1. Epidemiological data: The pregnant woman has a history of rubella exposure or onset during the initial stage [first stage] of pregnancy, and laboratory tests have confirmed maternal rubella infection.
2. The newborn exhibits one or several manifestations of congenital defects.
3. Specific rubella IgM antibodies are present in the infant's serum or cerebrospinal fluid samples during the early postnatal period.
4. When passively acquired maternal antibodies are no longer detectable 8–12 months after birth, the infant's serial serum samples still show sustained levels of rubella antibodies. {|103|}
bubble_chart Treatment Measures
The treatment for congenital rubella syndrome is only symptomatic, and care should be provided by individuals with rubella antibodies. After discharge, contact with pregnant women must be avoided.
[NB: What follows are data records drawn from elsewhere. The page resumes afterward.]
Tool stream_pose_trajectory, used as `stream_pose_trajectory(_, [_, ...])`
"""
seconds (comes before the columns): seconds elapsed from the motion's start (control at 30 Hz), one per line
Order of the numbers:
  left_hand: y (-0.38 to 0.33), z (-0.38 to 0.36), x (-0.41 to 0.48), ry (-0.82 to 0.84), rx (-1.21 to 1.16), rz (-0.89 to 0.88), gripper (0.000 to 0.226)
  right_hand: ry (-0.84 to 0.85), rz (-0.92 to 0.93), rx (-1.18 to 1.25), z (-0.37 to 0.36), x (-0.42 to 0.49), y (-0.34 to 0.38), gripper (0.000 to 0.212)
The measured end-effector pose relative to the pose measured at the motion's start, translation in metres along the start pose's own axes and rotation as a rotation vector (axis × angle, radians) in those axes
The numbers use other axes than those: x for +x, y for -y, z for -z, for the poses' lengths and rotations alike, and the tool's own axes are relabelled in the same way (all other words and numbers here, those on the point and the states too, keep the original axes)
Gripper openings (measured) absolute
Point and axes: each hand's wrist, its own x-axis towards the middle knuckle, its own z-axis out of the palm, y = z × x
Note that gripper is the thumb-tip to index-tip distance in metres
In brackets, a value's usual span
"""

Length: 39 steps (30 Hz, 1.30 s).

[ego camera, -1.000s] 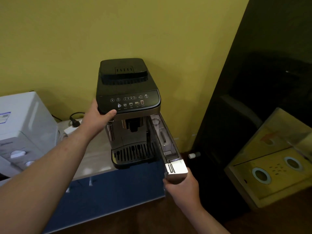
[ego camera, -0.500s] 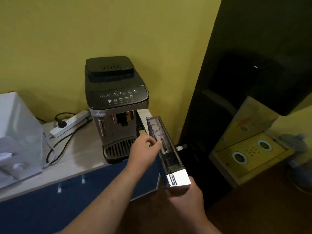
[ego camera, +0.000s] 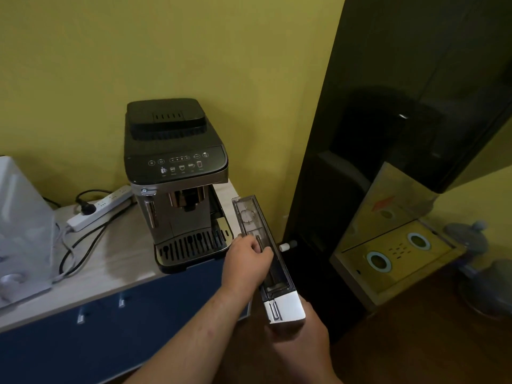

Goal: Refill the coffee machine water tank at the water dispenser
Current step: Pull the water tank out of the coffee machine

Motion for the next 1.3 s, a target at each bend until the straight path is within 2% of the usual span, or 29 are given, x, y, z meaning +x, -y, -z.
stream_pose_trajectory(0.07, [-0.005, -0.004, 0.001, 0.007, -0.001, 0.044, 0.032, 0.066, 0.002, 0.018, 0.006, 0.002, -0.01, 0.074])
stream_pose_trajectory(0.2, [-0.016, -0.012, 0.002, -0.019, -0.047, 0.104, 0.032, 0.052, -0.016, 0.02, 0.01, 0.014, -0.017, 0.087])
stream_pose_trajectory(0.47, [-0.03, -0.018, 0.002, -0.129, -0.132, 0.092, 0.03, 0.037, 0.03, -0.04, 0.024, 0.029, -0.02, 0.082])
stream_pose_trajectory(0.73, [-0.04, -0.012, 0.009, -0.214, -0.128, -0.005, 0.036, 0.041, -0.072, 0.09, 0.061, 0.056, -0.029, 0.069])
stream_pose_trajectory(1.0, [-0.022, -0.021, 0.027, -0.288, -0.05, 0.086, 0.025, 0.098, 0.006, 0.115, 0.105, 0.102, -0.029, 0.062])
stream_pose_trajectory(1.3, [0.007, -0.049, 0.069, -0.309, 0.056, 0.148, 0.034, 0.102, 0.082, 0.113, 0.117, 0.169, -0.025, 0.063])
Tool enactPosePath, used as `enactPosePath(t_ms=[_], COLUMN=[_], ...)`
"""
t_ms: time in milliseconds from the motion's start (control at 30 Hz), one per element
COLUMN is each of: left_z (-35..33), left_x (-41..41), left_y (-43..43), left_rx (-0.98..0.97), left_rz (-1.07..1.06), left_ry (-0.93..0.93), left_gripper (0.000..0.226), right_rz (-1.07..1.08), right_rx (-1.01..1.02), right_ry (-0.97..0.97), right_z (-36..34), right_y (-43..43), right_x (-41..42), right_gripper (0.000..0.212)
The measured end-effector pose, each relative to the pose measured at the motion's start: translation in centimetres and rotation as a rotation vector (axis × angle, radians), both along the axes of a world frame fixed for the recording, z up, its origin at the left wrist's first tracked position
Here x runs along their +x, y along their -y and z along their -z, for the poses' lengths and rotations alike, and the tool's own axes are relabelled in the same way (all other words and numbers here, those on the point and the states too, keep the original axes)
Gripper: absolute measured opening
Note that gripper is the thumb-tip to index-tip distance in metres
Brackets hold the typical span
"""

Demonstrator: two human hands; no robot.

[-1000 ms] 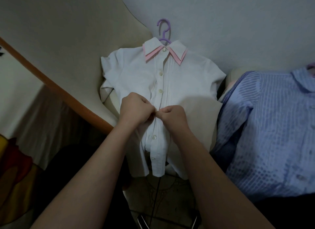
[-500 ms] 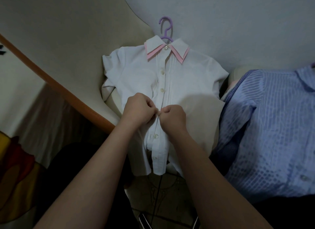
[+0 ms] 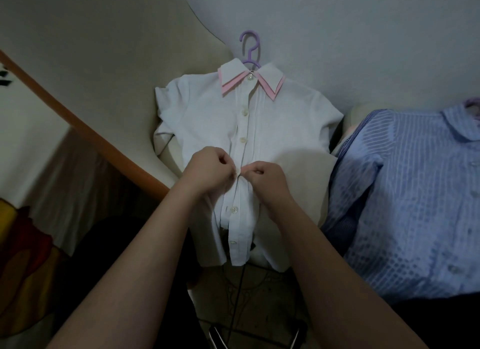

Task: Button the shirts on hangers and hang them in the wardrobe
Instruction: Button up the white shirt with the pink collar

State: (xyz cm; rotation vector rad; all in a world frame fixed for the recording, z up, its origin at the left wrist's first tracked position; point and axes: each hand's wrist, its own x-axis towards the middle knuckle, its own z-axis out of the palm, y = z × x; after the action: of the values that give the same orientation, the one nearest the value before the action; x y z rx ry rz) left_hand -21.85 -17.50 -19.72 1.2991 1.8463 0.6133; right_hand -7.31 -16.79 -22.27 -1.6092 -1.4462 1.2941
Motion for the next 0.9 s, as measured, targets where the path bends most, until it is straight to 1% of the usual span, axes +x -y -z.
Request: enactPosePath(t_ms=[33,133,167,267,333,400,467,533,600,667,800,900], left_z=[-0.3,-0.7,-0.8,-0.3,0.1,0.6,0.9,1.5,1.9,2.2,2.3,2.2], left_x=[0.1,0.9,1.2,1.5,1.3,1.4,1.6,2.0,2.5,2.8,2.7,2.5], left_y=[0.6,2.8,3.6,5.5,6.6,7.6,8.5,9.0,9.3,9.6,9.8,9.9], left_rx=[0.046,0.144,0.14,0.039,0.035,0.057,0.07,0.081,0.112,0.15,0.185,0.185], left_rz=[0.008,-0.017,-0.004,0.081,0.088,0.084,0.074,0.073,0.062,0.033,0.05,0.04], left_ry=[-0.06,-0.139,-0.159,-0.272,-0.316,-0.351,-0.366,-0.393,-0.422,-0.437,-0.416,-0.386], left_gripper=[0.002,0.005,0.006,0.013,0.015,0.018,0.024,0.035,0.043,0.042,0.03,0.027], right_rz=[-0.022,-0.087,-0.105,-0.144,-0.19,-0.282,-0.341,-0.338,-0.347,-0.363,-0.348,-0.329], right_rx=[0.011,0.079,0.124,0.279,0.401,0.467,0.466,0.467,0.396,0.327,0.342,0.269], right_ry=[0.017,0.054,0.082,0.204,0.284,0.367,0.402,0.383,0.394,0.416,0.429,0.437], right_z=[-0.2,-0.8,-1.0,-0.8,-0.2,1.0,1.7,1.7,1.2,0.8,0.9,0.6], right_y=[0.1,0.7,1.1,2.9,4.5,5.6,6.5,6.5,6.1,6.1,6.6,6.2], right_x=[0.1,0.4,0.5,0.7,1.0,1.3,1.7,1.7,1.6,1.6,1.3,1.1], right_gripper=[0.018,0.017,0.017,0.015,0.009,0.008,0.011,0.014,0.016,0.017,0.013,0.016])
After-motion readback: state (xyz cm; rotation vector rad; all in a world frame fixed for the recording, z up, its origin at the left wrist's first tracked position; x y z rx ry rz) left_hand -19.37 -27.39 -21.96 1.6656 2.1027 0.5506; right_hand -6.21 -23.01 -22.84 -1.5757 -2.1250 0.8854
Methods to prevent congenital rubella syndrome, refer to the prevention of rubella mentioned above. It is noteworthy that rubella reinfection during pregnancy can still affect the fetus. Among pregnant women who have been vaccinated against rubella, the chance of reinfection is much higher than in those who have naturally contracted rubella. During pregnancy, the increase in adrenal corticosteroids in the body and the reduction in cellular immune function make it easier for the virus to spread within the body, thereby affecting the fetus.
For non-pregnant individuals, rubella reinfection is almost always asymptomatic, without viremia, and merely acts like a vaccine booster, leading to an increase in antibodies. However, reinfection in pregnant women can still result in congenital rubella syndrome. Therefore, even if a pregnant woman has been vaccinated against rubella, strict isolation from rubella patients remains crucial.